### Material provided
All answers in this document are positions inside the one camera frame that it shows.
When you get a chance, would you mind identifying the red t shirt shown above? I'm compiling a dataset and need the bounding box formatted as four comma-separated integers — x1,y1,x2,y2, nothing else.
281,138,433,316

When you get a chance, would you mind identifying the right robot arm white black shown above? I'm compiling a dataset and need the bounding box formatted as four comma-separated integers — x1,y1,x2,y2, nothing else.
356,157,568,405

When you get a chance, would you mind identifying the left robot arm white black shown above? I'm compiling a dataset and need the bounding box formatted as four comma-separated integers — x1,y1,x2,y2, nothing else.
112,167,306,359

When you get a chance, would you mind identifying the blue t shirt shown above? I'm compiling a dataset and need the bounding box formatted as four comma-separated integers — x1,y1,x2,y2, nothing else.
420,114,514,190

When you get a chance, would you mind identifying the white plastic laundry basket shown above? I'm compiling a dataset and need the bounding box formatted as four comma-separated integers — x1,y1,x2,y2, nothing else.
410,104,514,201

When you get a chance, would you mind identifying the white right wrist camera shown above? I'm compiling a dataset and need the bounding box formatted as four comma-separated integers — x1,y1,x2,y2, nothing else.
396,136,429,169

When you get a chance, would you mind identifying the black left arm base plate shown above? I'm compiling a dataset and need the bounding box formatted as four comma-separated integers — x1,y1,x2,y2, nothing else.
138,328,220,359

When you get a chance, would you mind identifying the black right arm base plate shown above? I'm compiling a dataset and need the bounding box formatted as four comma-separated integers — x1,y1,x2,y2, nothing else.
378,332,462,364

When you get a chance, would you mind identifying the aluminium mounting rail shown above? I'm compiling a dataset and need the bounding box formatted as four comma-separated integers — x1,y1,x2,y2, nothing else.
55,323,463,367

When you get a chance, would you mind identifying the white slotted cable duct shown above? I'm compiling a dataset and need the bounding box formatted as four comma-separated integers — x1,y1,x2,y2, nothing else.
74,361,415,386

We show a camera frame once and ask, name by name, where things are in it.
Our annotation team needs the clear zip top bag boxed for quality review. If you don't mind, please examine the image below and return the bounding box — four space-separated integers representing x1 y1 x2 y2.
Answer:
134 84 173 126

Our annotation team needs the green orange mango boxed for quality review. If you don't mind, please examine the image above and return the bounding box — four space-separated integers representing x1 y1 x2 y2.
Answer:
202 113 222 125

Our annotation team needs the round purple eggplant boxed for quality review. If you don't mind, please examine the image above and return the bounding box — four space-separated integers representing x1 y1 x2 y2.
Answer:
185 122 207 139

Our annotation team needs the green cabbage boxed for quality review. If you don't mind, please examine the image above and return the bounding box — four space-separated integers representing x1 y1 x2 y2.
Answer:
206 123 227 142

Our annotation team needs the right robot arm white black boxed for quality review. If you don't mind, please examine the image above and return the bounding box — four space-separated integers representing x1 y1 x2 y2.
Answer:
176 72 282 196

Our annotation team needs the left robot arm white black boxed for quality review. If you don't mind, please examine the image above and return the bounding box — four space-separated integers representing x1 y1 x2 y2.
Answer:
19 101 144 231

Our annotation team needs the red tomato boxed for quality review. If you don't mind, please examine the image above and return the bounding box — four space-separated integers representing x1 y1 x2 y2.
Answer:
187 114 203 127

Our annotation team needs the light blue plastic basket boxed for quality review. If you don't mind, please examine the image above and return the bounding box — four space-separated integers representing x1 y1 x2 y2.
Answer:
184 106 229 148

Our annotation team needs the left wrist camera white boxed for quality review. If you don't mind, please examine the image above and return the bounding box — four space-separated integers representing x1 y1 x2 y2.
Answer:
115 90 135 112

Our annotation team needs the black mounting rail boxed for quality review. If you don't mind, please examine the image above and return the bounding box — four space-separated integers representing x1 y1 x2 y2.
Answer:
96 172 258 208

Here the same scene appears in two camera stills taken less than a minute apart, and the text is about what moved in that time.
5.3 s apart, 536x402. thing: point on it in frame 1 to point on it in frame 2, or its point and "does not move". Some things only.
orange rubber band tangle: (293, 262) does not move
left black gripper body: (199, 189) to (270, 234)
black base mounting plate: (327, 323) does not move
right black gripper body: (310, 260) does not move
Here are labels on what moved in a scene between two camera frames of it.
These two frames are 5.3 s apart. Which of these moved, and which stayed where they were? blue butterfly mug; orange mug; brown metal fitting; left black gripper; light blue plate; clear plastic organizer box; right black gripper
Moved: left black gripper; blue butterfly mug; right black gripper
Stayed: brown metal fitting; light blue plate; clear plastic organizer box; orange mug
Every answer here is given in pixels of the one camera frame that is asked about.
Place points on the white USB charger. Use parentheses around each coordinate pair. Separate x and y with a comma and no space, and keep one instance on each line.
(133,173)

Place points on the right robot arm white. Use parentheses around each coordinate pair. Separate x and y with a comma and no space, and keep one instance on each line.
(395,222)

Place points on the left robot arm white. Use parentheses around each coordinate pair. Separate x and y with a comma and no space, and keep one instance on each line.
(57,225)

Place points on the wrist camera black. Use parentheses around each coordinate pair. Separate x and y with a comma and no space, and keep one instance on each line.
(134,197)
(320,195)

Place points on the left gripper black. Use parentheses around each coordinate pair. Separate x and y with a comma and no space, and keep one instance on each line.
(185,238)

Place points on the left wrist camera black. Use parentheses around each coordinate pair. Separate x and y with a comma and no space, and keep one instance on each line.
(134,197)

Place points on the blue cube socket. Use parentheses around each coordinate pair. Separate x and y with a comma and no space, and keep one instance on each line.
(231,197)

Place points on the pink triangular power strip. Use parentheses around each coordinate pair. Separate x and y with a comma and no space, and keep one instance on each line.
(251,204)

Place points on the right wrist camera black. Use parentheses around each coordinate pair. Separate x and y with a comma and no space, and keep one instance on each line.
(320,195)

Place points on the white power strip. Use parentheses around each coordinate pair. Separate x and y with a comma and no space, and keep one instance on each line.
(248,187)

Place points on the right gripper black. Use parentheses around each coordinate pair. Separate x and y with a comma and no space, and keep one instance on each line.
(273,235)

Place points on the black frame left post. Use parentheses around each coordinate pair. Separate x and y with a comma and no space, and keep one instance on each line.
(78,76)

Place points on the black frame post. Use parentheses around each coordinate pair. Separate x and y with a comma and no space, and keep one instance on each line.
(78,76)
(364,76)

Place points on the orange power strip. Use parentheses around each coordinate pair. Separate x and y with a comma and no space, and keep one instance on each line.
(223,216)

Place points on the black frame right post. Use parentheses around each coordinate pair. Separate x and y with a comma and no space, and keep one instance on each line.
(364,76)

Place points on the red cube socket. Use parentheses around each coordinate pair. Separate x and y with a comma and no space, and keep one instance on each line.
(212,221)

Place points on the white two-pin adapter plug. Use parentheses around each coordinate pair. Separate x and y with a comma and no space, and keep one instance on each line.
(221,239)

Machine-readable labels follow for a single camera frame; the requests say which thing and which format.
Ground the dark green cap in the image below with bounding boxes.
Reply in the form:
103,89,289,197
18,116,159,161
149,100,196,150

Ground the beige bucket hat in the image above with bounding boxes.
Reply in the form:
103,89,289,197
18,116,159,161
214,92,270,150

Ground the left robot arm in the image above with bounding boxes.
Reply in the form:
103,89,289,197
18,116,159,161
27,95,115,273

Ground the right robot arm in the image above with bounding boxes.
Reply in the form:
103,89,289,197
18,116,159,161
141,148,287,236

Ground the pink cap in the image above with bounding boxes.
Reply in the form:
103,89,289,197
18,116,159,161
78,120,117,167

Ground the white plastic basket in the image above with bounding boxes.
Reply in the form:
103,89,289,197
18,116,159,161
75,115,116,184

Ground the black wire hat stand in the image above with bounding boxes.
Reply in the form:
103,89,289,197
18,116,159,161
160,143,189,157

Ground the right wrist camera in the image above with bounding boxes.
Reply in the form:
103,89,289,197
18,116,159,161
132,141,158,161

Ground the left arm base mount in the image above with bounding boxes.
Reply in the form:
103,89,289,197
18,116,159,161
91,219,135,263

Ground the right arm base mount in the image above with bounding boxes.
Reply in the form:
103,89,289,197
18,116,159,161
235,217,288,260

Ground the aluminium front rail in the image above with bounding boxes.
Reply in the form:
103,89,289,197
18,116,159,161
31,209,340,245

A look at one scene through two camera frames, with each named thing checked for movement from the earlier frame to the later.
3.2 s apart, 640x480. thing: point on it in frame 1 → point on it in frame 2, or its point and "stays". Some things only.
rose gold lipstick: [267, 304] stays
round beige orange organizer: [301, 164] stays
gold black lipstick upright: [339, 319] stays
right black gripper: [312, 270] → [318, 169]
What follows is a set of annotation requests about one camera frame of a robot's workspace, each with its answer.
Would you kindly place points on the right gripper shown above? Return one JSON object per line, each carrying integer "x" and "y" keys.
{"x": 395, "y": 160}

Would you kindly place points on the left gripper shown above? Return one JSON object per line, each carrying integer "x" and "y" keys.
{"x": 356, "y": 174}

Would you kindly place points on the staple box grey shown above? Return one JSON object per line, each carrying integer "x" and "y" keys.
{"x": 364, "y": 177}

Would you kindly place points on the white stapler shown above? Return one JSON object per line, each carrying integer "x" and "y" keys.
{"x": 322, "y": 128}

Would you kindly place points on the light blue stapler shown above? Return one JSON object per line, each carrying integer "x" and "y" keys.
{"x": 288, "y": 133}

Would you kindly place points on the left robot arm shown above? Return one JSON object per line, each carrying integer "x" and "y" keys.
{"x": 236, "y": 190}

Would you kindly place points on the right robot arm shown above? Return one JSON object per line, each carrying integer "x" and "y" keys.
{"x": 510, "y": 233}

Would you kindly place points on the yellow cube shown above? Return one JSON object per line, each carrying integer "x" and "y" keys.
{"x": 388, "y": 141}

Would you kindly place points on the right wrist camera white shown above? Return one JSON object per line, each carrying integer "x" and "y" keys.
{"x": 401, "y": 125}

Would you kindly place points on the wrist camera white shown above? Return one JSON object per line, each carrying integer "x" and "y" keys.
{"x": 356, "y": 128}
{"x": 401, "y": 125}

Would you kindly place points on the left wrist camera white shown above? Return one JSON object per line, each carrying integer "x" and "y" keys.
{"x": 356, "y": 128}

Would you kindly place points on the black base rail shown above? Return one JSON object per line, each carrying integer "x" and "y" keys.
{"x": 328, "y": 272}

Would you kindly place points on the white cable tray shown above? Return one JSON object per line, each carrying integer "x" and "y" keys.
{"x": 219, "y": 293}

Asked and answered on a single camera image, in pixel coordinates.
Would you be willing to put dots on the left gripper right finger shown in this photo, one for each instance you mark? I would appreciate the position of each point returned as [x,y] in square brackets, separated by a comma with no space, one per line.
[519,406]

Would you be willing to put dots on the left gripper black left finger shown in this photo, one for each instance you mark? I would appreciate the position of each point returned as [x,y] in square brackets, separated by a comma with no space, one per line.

### Your task
Report every line of the records that contains the word "beige".

### Written reply
Ground the beige bucket hat in the image above with bounding boxes.
round beige orange organizer: [301, 164] stays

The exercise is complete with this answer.